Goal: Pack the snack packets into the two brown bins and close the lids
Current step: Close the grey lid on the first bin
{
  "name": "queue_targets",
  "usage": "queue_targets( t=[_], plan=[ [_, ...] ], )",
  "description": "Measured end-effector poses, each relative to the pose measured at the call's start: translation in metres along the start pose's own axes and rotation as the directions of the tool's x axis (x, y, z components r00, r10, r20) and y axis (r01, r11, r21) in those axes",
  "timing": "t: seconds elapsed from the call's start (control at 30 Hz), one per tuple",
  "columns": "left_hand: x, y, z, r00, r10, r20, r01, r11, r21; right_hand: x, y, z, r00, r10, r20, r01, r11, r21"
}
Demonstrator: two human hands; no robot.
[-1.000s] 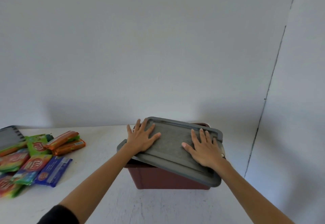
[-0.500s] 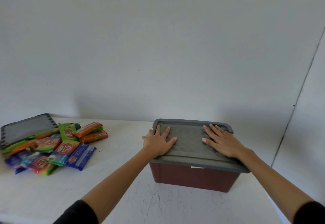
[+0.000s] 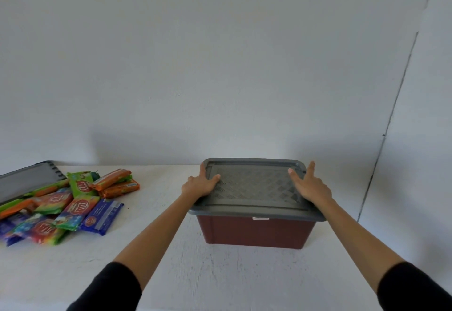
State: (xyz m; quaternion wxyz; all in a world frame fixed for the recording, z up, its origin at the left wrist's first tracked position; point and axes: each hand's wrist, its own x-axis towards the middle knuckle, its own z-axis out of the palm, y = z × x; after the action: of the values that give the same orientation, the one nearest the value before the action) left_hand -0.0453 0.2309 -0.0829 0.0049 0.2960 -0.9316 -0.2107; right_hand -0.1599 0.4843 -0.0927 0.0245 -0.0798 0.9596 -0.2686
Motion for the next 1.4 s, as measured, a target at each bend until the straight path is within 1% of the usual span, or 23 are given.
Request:
queue_targets(
  t=[0.07,0.17,0.23,0.33,0.4,0.47,0.53,0.6,0.67,0.77,0.93,1.0,1.07,1.17,1.27,1.4],
  plan=[
    [0.002,-0.001,-0.005,1.000,-0.005,0.014,0.006,0.999,-0.034,0.000,-0.001,0.000,0.999,0.034,-0.012,-0.033,0.996,0.083],
    [-0.002,0.005,-0.003,0.997,-0.009,-0.076,0.007,0.999,-0.033,-0.002,-0.002,0.002,0.994,0.029,-0.109,-0.012,0.988,0.156],
    [-0.008,0.014,0.002,0.991,-0.006,-0.136,0.010,1.000,0.028,-0.005,-0.002,0.004,0.988,-0.022,-0.152,0.040,0.992,0.117],
    [-0.018,0.028,0.009,0.986,0.033,-0.164,-0.011,0.992,0.128,-0.009,-0.002,0.008,0.985,-0.104,-0.137,0.099,0.994,-0.044],
    [-0.022,0.035,0.016,0.984,0.091,-0.151,-0.055,0.972,0.227,-0.011,-0.003,0.010,0.980,-0.137,-0.142,0.121,0.986,-0.116],
    [-0.024,0.042,0.025,0.985,0.141,-0.104,-0.107,0.954,0.280,-0.014,-0.004,0.010,0.976,-0.150,-0.157,0.128,0.982,-0.143],
    [-0.023,0.050,0.032,0.986,0.149,-0.076,-0.122,0.953,0.278,-0.015,-0.005,0.009,0.973,-0.149,-0.177,0.126,0.983,-0.134],
    [-0.019,0.054,0.033,0.987,0.147,-0.065,-0.125,0.957,0.261,-0.014,-0.006,0.009,0.974,-0.134,-0.183,0.120,0.989,-0.086],
    [-0.015,0.056,0.034,0.985,0.167,-0.032,-0.154,0.959,0.239,-0.012,-0.006,0.008,0.983,-0.080,-0.167,0.076,0.997,-0.030],
    [-0.014,0.054,0.035,0.979,0.204,-0.002,-0.198,0.956,0.214,-0.009,-0.006,0.010,0.988,-0.023,-0.153,0.023,1.000,-0.005],
    [-0.014,0.054,0.037,0.971,0.239,-0.023,-0.229,0.951,0.206,-0.005,-0.003,0.013,0.967,-0.053,-0.250,0.067,0.996,0.050],
    [-0.013,0.054,0.037,0.969,0.245,-0.020,-0.236,0.950,0.204,-0.007,-0.005,0.011,0.961,-0.091,-0.261,0.095,0.996,0.002],
    [-0.012,0.054,0.038,0.969,0.247,-0.008,-0.240,0.950,0.200,-0.012,-0.009,0.010,0.952,-0.152,-0.267,0.127,0.986,-0.106],
    [-0.011,0.055,0.038,0.970,0.244,-0.001,-0.239,0.949,0.206,-0.019,-0.016,0.011,0.953,-0.222,-0.205,0.168,0.953,-0.252],
    [-0.011,0.055,0.038,0.971,0.240,0.004,-0.235,0.949,0.212,-0.022,-0.020,0.012,0.961,-0.248,-0.126,0.198,0.928,-0.317],
    [-0.010,0.055,0.039,0.971,0.238,0.009,-0.234,0.946,0.222,-0.026,-0.024,0.014,0.969,-0.243,-0.039,0.213,0.907,-0.364]
  ],
)
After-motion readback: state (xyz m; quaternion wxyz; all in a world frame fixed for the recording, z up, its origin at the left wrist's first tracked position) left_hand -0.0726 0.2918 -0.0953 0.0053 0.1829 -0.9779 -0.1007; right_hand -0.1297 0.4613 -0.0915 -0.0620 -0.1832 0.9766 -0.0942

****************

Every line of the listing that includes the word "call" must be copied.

Reply:
  "description": "Measured end-effector poses, each relative to the pose measured at the call's start: translation in metres along the start pose's own axes and rotation as the directions of the tool's x axis (x, y, z components r00, r10, r20) and y axis (r01, r11, r21) in those axes",
  "timing": "t: seconds elapsed from the call's start (control at 30 Hz), one per tuple",

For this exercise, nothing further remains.